[Data excerpts]
________________________________________
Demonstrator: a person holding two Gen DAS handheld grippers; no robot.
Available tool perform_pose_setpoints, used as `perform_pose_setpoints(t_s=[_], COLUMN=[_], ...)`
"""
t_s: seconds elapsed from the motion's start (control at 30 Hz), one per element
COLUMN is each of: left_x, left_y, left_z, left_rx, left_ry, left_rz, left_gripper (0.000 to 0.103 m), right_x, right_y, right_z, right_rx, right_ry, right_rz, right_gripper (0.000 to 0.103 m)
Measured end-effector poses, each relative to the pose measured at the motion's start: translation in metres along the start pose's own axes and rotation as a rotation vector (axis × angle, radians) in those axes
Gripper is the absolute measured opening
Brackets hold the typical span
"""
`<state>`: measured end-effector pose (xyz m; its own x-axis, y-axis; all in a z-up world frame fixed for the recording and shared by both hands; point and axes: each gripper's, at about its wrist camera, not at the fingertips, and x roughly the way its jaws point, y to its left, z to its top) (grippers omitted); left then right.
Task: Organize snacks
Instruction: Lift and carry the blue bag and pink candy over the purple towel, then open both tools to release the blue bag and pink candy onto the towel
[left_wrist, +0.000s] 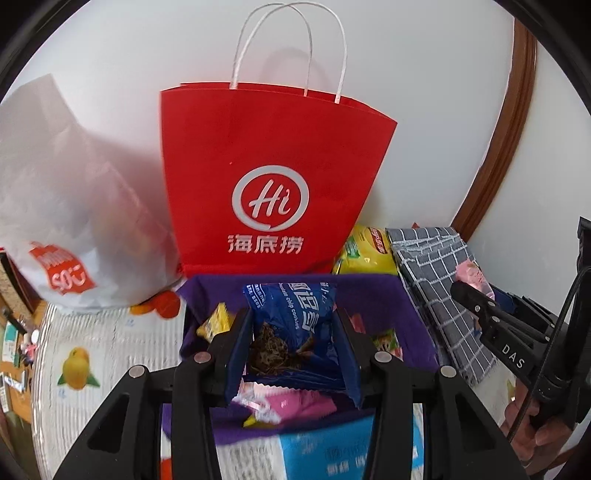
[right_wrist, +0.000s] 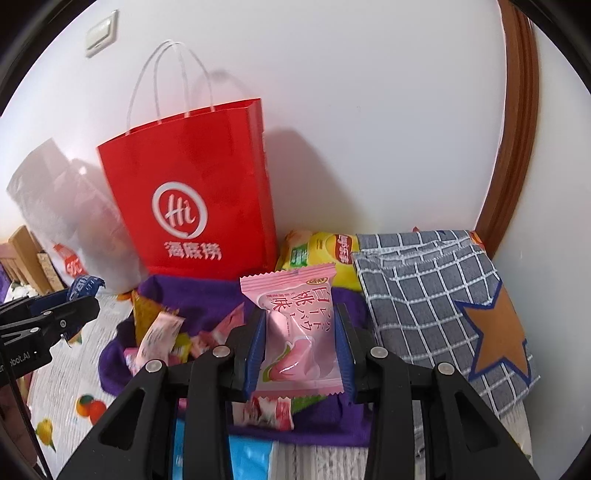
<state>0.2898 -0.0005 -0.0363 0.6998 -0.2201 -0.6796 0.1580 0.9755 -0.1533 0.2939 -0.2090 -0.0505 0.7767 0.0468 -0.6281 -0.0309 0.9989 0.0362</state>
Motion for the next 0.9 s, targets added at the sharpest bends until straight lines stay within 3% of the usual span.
perform_pose_setpoints(t_s=[0.2,0.47,0.9], left_x=[0.04,0.054,0.064], left_y=[0.001,0.007,0.014], left_z=[-0.001,-0.004,-0.007], left_rx=[0.019,0.038,0.02], left_ry=[0.06,0.067,0.095], left_rz=[0.034,0.058,0.075], left_gripper=[0.042,0.042,0.042], right_x=[0.043,0.083,0.103], right_y=[-0.011,-0.026,-0.025], right_z=[-0.007,-0.02,-0.027], right_rx=[0.012,0.039,-0.004], right_ry=[0.073,0.165,0.22], right_rz=[-0.005,-0.008,-0.049], right_gripper=[0.035,0.035,0.035])
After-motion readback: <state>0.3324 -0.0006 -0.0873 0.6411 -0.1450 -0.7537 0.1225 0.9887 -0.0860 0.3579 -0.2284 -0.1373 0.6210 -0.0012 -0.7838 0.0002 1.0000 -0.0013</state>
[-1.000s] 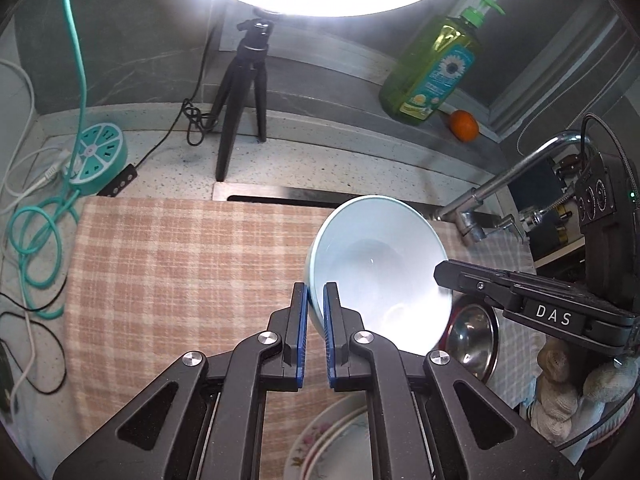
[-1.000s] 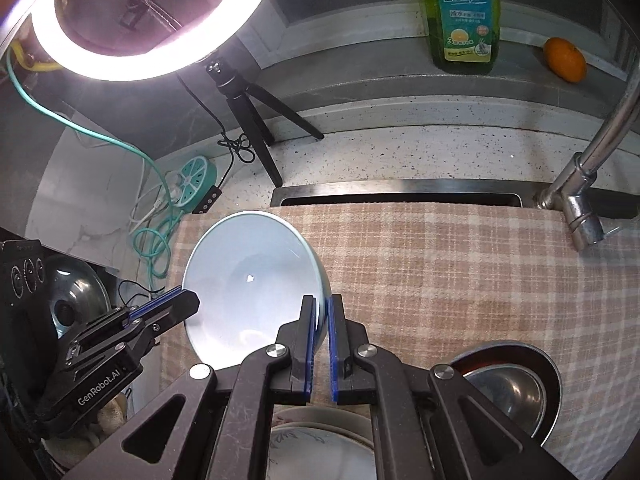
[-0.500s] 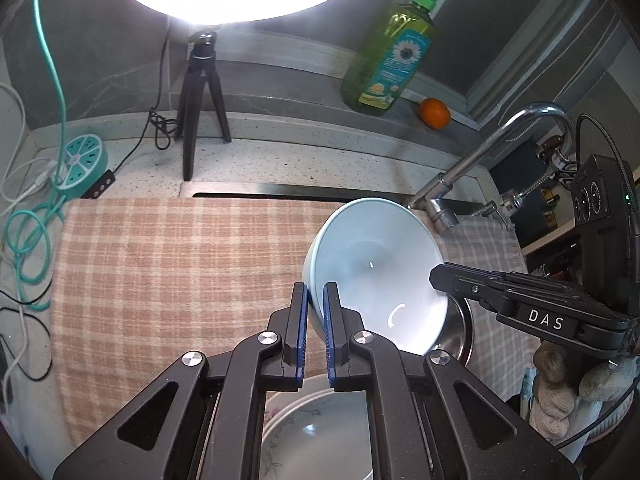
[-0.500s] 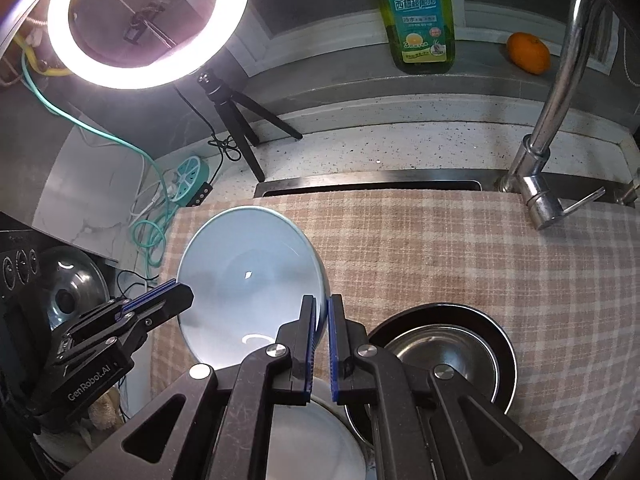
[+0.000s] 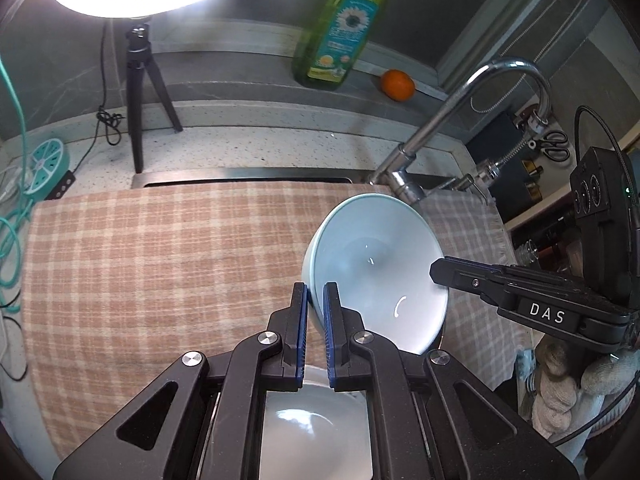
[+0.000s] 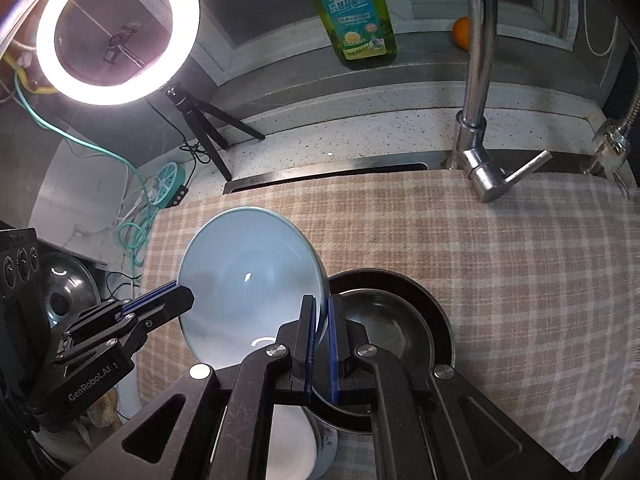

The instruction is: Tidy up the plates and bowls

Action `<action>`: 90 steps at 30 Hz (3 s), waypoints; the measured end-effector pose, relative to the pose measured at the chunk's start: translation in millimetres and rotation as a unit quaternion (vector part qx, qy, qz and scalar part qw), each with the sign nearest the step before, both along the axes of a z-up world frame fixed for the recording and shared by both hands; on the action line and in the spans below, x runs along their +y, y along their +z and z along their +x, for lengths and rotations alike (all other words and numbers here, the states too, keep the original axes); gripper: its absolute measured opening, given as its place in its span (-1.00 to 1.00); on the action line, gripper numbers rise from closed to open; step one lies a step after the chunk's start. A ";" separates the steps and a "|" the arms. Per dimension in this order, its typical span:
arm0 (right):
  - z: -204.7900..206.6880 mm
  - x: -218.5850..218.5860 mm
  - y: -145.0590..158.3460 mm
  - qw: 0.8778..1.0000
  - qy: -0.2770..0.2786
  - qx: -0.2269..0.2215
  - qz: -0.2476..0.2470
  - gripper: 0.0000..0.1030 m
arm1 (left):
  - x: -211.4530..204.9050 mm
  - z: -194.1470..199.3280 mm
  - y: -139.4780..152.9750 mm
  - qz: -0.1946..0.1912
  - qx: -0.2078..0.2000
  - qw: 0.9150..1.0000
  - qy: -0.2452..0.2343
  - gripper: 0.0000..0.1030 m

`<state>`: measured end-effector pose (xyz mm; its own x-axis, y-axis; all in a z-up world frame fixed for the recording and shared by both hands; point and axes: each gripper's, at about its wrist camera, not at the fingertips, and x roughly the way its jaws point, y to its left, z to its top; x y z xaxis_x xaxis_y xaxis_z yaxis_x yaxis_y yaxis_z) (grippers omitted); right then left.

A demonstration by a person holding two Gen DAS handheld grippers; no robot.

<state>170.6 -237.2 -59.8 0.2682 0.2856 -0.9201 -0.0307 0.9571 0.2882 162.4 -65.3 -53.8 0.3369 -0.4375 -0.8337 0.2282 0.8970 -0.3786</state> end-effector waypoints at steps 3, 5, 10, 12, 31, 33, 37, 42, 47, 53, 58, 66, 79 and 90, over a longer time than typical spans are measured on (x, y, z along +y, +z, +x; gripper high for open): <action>-4.9 -9.4 -3.2 1.000 -0.005 0.004 -0.003 -0.89 | -10.2 -2.6 -3.4 0.000 0.004 1.000 -0.008 -0.88; -7.4 -15.3 -5.7 1.000 -0.008 0.007 -0.005 -0.90 | -15.0 -4.5 -5.4 -0.001 0.006 1.000 -0.012 -0.88; -13.3 -24.6 -13.5 1.000 -0.014 0.015 -0.011 -0.89 | -26.7 -8.0 -12.4 -0.001 0.014 1.000 -0.018 -0.88; -15.4 -28.0 -17.2 1.000 -0.016 0.019 -0.012 -0.89 | -29.7 -9.8 -14.9 -0.001 0.017 1.000 -0.021 -0.88; -24.0 -46.6 -27.6 0.999 -0.030 0.027 -0.017 -0.89 | -48.8 -13.8 -23.3 -0.001 0.026 0.999 -0.034 -0.88; -24.1 -48.2 -28.9 0.999 -0.031 0.028 -0.017 -0.89 | -50.7 -13.7 -25.4 -0.001 0.028 0.999 -0.036 -0.88; -24.8 -50.1 -32.0 0.999 -0.032 0.033 -0.018 -0.89 | -52.4 -14.0 -31.5 -0.001 0.037 0.999 -0.037 -0.88; -25.8 -49.9 -37.5 0.999 -0.030 0.040 -0.019 -0.89 | -52.9 -14.5 -38.3 0.000 0.047 0.998 -0.038 -0.88; -25.4 -49.6 -43.3 0.998 -0.029 0.048 -0.018 -0.90 | -54.0 -14.6 -43.9 0.002 0.055 0.998 -0.040 -0.88; -25.6 -49.0 -47.0 0.998 -0.027 0.055 -0.015 -0.90 | -54.7 -13.5 -53.0 0.006 0.071 0.997 -0.042 -0.88; -26.1 -49.3 -49.9 0.998 -0.025 0.058 -0.012 -0.90 | -55.8 -13.1 -54.6 0.010 0.073 0.996 -0.046 -0.88; -26.1 -44.7 -47.0 0.999 -0.006 0.047 -0.025 -0.84 | -53.9 -10.1 -54.9 0.010 0.076 0.996 -0.047 -0.88; -43.3 -55.2 -18.8 0.999 -0.013 -0.029 -0.027 -0.67 | -42.8 -29.8 -21.8 0.044 -0.013 0.998 -0.032 -0.87; -79.2 -61.8 -1.0 0.992 -0.036 -0.115 -0.047 -0.34 | -35.8 -61.1 1.2 0.051 -0.090 0.995 0.005 -0.76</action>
<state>91.4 -299.0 -60.8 0.4914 0.1740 -0.8533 -0.0152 0.9814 0.1913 101.4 -101.1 -52.7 0.4883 -0.3502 -0.7993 0.2756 0.9309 -0.2395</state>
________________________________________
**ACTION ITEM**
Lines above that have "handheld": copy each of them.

**ANSWER SECTION**
Demonstrator: a person holding two Gen DAS handheld grippers; no robot.
A demonstration by a person holding two Gen DAS handheld grippers; no robot.

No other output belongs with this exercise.